Model Inference in C#

solarflarefx · December 28, 2019, 1:06am

I have been working with building and training a model in Python using TensorFlow. Eventually I will want to move this model into an existing C# application to perform inference on the model. My question is what is the best way to do this? Can I use TensorRT for deploying the model into the C# environment?

NVES_R · December 28, 2019, 8:14pm

Hi,

TensorRT provides C++ and Python APIs for custom applications, and a command line tool called trtexec, all of which can be used for inference. You’ll need to communicate with one of these from your C# application to do inference.

solarflarefx · January 2, 2020, 8:41pm

Thanks for the reply. So then I have a followup question.

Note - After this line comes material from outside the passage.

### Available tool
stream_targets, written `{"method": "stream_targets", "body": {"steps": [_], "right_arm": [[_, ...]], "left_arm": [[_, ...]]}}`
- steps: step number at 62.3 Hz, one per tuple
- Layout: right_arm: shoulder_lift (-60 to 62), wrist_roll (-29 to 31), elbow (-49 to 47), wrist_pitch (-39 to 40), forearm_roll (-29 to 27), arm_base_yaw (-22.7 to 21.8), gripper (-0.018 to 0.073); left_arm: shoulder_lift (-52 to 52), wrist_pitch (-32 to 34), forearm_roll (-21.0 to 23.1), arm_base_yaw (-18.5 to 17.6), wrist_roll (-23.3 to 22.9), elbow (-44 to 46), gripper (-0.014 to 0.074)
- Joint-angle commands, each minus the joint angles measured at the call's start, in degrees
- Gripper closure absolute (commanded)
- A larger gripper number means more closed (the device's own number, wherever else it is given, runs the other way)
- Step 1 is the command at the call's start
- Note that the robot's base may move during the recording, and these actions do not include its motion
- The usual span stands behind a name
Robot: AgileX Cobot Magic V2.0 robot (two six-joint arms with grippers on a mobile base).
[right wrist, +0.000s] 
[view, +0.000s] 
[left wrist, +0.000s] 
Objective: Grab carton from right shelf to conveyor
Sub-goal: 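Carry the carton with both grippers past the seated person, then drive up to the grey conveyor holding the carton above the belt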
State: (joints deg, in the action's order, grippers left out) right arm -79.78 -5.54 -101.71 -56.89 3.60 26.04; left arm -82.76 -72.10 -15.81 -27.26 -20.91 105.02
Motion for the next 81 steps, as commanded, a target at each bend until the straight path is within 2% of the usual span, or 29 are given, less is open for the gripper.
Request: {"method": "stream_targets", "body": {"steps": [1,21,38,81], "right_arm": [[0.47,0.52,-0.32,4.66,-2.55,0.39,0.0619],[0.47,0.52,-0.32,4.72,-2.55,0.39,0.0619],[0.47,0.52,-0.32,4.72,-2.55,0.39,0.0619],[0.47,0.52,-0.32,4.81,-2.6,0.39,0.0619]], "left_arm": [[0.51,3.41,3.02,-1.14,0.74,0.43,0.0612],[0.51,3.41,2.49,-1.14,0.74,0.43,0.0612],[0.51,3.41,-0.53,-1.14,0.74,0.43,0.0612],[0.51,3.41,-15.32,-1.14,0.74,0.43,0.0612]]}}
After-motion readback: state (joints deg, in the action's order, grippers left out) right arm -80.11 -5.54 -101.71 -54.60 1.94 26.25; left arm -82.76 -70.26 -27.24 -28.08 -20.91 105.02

I am interested in passing data already in the GPU into a DL network with the output still residing in the GPU to be passed to the next element in a pipeline. If possible I’d like to do this without having to perform CPU/GPU copies. Essentially this would involve passing a cuda array to a model. More importantly, would this be possible if the application runs within C#? Could C# communicate to either the C++ or Python API (or even the command line tool) to perform this type of task?

As of now I am working with the GPU using managedCuda: managedCuda

NVES_R · January 3, 2020, 5:37pm

Hi,

I don’t think I have any official samples to point you to for that, but in general the DL frameworks usually have some kind of GPU/Device memory objects that you can likely re-use to avoid copying back and forth.

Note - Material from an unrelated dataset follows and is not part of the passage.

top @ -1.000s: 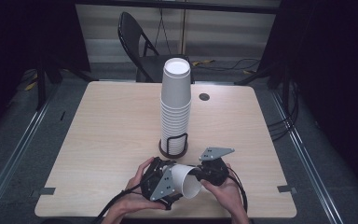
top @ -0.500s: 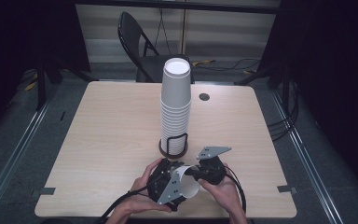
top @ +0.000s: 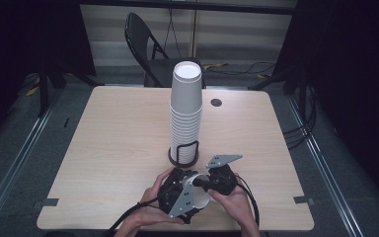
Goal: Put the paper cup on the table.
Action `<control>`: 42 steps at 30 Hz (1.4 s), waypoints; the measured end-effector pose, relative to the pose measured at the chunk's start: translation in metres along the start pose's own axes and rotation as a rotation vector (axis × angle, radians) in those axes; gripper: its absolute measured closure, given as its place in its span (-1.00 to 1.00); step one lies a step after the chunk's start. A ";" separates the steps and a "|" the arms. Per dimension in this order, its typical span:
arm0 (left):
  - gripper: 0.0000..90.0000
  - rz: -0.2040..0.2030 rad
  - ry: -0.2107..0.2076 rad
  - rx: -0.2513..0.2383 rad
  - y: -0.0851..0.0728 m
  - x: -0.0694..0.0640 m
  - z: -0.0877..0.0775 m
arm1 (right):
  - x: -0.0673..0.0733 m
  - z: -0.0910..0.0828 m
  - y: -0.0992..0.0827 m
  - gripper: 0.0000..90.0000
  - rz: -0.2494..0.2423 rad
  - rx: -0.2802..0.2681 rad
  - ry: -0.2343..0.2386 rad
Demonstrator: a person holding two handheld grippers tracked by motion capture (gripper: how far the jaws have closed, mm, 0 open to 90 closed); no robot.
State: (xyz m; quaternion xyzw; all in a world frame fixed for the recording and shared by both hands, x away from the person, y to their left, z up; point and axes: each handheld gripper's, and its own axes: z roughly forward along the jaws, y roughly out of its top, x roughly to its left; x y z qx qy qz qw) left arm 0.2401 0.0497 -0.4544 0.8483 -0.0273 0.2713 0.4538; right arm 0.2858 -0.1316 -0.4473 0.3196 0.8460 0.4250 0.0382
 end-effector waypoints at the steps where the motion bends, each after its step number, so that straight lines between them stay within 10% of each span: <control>1: -0.90 0.002 -0.001 0.002 0.000 0.000 0.000 | 0.000 0.001 0.000 0.92 0.003 0.001 0.003; 23: -0.78 -0.030 0.017 -0.018 0.001 0.005 0.001 | 0.000 0.000 -0.002 0.86 0.038 -0.027 -0.026; 42: -0.78 -0.173 0.032 -0.060 -0.011 0.017 -0.001 | -0.002 -0.013 -0.010 0.35 0.073 -0.177 -0.079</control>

I think the code snippet from this GitHub issue would be along those lines for doing this with PyTorch: https://github.com/NVIDIA/TensorRT/issues/305#issue-543768773

Specifically these lines where he creates arrays/tensors on the GPU with PyTorch, does some computation with them in PyTorch, and re-uses them as the bindings for the TensorRT engine:

with open(trt_file,  "rb") as f:
        engine = runtime.deserialize_cuda_engine(f.read())
        context = engine.create_execution_context()
    
    outputs = [torch.zeros(size=i, dtype=torch.float32).to("cuda:0") for i in output_shapes]
    
    bindings = [i.data_ptr() for i in its] + [i.data_ptr() for i in outputs]
    print(bindings)
    context.execute_async(1, bindings, torch.cuda.current_stream().cuda_stream)
    torch.cuda.current_stream().synchronize()

Though I’m not sure if this code is 100% correct, It might be a good reference. You could probably use this same idea with some CUDA/Thrust device arrays directly if using those.